[Data block]

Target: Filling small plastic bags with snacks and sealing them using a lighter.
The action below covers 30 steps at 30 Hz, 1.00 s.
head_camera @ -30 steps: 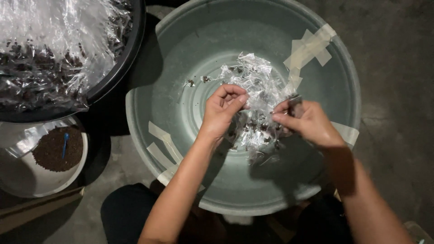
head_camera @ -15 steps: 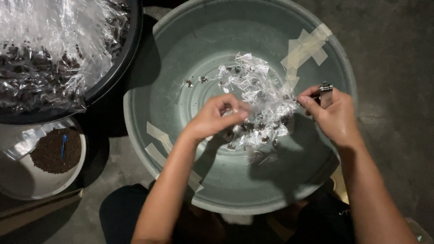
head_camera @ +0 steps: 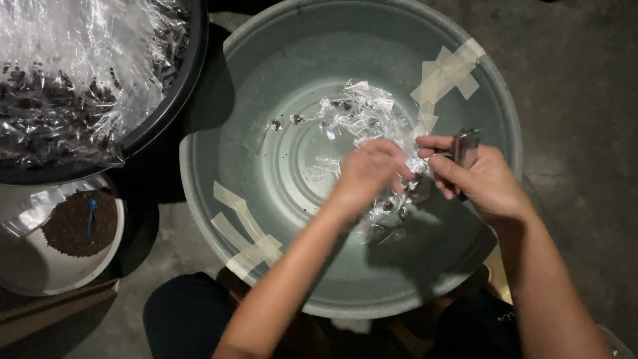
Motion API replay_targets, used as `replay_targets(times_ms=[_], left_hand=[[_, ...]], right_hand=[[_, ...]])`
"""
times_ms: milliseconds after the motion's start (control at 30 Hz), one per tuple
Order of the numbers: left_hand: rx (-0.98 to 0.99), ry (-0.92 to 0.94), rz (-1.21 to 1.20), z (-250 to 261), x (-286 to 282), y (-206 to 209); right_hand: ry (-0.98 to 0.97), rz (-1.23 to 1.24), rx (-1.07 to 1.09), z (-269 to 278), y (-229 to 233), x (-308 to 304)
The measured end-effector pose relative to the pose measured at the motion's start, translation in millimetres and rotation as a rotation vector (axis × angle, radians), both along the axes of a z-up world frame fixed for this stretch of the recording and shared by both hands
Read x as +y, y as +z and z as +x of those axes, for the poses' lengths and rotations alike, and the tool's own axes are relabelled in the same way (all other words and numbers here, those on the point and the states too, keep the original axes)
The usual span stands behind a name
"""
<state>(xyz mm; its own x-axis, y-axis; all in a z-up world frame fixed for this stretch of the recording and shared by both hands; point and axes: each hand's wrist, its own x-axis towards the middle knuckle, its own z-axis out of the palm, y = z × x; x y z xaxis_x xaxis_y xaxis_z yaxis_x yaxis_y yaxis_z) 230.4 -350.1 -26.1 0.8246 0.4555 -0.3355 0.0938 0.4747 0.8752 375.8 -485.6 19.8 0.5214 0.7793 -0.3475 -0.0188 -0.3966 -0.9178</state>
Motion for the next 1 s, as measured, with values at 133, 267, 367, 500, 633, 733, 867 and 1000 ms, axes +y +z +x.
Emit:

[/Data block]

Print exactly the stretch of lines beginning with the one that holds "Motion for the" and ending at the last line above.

Motion for the next 1 s, as measured, with values at 133, 267, 367, 500, 633, 733, 867 and 1000 ms, axes +y +z +x.
Emit:

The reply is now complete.